To keep the same structure as Sum when there are no exclusions and to
handle exclusions with infinite sums


Clear[mySum]


mySum[expr_, {n_, min_, max_, step_: 1, excl : _List : {}}] :=
 If[(max == Infinity) || (min == -Infinity),
  Sum[expr, {n, min, max, step}] - Sum[expr, {n, excl}],
  Sum[expr, {n, Complement[Range[min, max, step], excl]}]]


mySum[f[n], {n, 1, 10}]


f[1] + f[2] + f[3] + f[4] + f[5] + f[6] + f[7] + f[8] + f[9] + f[10]

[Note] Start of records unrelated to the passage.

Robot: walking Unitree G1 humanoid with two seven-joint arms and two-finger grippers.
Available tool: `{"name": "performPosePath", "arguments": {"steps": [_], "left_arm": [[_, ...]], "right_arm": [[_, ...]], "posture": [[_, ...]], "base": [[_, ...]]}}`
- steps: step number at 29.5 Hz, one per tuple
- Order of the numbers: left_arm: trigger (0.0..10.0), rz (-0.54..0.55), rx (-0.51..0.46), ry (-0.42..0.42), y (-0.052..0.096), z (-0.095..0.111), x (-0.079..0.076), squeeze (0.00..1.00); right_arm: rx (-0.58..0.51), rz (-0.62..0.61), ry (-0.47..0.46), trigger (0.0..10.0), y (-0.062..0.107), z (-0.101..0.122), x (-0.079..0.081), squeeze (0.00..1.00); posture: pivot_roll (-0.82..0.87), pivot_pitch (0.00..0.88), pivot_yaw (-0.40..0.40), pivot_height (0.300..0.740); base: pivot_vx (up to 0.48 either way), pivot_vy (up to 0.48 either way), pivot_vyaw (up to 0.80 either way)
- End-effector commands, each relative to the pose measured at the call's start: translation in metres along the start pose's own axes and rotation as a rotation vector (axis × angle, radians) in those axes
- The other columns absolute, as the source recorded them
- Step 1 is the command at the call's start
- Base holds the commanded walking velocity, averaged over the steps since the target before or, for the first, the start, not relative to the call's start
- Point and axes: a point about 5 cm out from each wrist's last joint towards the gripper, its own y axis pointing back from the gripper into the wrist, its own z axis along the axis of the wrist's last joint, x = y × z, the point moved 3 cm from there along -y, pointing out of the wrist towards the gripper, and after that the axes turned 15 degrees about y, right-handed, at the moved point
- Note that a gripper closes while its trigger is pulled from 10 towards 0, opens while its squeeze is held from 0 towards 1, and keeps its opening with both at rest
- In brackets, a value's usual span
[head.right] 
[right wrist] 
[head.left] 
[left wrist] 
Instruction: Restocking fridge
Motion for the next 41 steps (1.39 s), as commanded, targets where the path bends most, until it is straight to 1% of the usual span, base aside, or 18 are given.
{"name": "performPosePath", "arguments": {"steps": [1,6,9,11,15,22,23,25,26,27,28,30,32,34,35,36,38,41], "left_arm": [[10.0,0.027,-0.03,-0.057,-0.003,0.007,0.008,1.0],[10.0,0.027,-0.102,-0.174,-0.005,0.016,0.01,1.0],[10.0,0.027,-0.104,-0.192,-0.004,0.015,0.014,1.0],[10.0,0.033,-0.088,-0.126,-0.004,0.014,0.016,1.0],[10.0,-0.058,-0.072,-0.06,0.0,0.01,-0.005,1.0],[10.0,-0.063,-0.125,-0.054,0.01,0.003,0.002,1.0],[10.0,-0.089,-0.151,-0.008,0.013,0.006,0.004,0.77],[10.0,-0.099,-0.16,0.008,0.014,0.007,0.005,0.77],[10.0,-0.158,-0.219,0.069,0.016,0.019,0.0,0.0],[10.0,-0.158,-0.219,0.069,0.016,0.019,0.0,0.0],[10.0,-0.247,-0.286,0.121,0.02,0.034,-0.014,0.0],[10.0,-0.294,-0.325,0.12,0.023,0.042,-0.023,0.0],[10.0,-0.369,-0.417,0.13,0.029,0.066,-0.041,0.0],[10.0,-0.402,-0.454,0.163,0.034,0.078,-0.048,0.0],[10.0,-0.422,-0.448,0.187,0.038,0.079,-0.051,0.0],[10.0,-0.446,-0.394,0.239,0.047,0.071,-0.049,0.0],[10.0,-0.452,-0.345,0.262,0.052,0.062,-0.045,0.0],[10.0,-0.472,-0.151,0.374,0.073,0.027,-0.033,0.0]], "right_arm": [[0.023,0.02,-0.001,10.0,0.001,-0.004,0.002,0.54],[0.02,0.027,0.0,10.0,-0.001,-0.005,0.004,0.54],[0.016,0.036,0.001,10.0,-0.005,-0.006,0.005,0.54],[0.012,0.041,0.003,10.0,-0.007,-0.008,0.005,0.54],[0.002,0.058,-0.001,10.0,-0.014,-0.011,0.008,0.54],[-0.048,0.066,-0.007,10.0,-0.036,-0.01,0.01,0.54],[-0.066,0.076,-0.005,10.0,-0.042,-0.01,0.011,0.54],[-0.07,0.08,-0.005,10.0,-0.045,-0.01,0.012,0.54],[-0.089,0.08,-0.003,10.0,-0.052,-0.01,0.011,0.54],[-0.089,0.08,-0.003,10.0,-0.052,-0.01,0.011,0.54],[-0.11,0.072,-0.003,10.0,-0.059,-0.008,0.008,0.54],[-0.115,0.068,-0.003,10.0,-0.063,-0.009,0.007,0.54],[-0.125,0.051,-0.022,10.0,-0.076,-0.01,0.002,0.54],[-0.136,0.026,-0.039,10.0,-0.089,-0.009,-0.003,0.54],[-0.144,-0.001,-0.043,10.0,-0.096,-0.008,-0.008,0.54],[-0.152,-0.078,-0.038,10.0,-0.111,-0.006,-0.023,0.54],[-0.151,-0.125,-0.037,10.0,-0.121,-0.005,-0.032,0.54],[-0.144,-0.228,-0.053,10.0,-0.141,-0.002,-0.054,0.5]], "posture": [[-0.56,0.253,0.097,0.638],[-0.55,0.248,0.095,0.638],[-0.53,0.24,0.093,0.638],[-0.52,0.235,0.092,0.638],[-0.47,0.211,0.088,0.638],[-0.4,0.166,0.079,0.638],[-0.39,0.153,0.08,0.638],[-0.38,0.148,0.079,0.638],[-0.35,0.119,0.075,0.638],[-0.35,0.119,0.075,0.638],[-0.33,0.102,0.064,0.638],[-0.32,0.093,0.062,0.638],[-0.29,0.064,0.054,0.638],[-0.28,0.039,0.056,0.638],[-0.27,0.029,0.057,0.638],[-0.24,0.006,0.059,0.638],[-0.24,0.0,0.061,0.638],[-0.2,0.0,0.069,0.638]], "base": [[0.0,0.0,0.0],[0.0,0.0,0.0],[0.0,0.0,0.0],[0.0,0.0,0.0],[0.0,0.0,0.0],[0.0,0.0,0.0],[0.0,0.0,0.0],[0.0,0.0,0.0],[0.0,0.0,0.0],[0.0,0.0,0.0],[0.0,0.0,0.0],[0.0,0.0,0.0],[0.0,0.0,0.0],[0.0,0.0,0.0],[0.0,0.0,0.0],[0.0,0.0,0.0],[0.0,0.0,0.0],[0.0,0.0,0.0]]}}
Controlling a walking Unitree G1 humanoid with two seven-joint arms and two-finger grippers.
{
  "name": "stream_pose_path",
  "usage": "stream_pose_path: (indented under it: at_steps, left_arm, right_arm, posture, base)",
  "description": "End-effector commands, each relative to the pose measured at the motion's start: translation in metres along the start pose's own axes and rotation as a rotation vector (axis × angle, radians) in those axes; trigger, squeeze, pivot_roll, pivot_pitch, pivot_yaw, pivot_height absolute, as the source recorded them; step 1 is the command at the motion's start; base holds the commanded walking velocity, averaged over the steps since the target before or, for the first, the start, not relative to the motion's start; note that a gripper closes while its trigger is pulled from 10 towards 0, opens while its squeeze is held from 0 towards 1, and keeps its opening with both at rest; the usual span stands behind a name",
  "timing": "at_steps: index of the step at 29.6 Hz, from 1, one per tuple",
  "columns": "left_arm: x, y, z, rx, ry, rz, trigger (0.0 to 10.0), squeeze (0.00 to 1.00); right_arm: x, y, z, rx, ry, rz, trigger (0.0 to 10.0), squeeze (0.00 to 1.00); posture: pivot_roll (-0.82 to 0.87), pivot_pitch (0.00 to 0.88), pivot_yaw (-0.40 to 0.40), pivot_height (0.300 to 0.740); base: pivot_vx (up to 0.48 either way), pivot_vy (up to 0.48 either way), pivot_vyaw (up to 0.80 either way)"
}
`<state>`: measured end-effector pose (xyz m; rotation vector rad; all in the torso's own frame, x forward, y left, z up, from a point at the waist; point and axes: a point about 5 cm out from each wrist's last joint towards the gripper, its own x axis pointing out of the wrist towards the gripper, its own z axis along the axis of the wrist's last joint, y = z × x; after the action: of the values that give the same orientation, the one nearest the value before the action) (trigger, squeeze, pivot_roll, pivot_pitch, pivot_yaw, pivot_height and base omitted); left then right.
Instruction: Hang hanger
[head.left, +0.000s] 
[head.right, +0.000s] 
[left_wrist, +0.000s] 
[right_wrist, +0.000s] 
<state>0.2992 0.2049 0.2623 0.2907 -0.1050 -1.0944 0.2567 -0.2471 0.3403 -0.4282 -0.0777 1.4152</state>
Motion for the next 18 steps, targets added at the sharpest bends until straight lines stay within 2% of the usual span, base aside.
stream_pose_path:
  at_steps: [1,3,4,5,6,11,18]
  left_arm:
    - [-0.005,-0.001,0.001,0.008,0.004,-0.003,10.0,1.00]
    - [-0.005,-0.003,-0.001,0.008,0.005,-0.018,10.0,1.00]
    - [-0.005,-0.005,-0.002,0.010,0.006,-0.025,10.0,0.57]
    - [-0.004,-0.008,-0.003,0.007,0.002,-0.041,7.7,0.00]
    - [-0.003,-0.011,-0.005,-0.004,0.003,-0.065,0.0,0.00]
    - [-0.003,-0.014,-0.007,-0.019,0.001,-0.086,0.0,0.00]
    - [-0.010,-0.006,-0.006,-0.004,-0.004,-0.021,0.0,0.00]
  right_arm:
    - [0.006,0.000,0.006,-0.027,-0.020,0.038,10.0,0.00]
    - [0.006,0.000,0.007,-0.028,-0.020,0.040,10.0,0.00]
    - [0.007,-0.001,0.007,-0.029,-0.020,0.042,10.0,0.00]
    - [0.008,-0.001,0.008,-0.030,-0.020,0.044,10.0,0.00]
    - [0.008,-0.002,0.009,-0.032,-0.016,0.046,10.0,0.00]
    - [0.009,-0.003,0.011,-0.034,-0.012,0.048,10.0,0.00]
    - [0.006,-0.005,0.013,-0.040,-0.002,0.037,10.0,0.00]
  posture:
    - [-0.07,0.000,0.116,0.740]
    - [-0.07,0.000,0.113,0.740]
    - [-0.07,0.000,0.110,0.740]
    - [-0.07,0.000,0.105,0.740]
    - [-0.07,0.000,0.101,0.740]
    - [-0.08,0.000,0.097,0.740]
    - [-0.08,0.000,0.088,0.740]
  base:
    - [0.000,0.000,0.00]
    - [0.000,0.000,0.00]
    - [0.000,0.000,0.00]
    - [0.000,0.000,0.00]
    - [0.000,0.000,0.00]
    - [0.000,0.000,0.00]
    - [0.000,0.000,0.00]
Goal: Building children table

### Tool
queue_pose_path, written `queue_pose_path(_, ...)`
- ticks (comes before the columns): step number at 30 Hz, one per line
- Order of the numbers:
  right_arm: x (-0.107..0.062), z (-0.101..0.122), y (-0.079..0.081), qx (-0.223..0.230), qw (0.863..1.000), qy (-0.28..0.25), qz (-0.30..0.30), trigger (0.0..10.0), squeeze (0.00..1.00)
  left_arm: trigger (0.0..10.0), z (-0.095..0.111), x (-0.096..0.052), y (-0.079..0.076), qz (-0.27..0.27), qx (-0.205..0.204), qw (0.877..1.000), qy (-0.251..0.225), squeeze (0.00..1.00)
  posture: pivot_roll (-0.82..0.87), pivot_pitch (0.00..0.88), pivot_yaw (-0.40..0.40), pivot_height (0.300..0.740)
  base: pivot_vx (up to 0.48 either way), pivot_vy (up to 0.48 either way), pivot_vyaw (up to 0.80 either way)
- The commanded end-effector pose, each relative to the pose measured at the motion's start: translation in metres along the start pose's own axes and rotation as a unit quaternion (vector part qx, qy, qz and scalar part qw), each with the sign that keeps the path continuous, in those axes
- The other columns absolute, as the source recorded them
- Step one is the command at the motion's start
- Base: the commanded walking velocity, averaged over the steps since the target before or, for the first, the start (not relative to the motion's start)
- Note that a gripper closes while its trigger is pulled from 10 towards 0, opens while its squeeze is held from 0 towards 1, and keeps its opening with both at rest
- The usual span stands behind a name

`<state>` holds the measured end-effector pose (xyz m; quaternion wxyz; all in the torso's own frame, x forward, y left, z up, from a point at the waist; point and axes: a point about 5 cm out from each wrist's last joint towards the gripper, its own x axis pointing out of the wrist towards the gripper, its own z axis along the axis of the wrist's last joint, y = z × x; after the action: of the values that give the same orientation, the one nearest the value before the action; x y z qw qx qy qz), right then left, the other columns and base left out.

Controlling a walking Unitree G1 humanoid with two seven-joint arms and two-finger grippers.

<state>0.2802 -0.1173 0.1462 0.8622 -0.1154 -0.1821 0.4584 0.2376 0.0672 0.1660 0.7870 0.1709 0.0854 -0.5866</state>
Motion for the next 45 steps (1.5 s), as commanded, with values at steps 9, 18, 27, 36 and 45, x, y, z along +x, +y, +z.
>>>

mySum[f[n], {n, 2, 10, 2}]


f[2] + f[4] + f[6] + f[8] + f[10]


mySum[x^n/n!, {n, 0, Infinity, 2}]


Cosh[x]


mySum[x^n/(-n)!, {n, -Infinity, 0, 2}]


Cosh[1/x]


If exclusions are given, then step must be included and exclusions must be
a list

mySum[f[n], {n, 1, 10, 1, {5}}]


f[1] + f[2] + f[3] + f[4] + f[6] + f[7] + f[8] + f[9] + f[10]


mySum[f[n], {n, 1, 10, 2, {3, 5}}]


f[1] + f[7] + f[9]


mySum[x^n/n!, {n, 0, Infinity, 2, {1, 3}}]


-x - x^3/6 + Cosh[x]


mySum[x^n/(-n)!, {n, -Infinity, 0, 2, {-1, -3}}]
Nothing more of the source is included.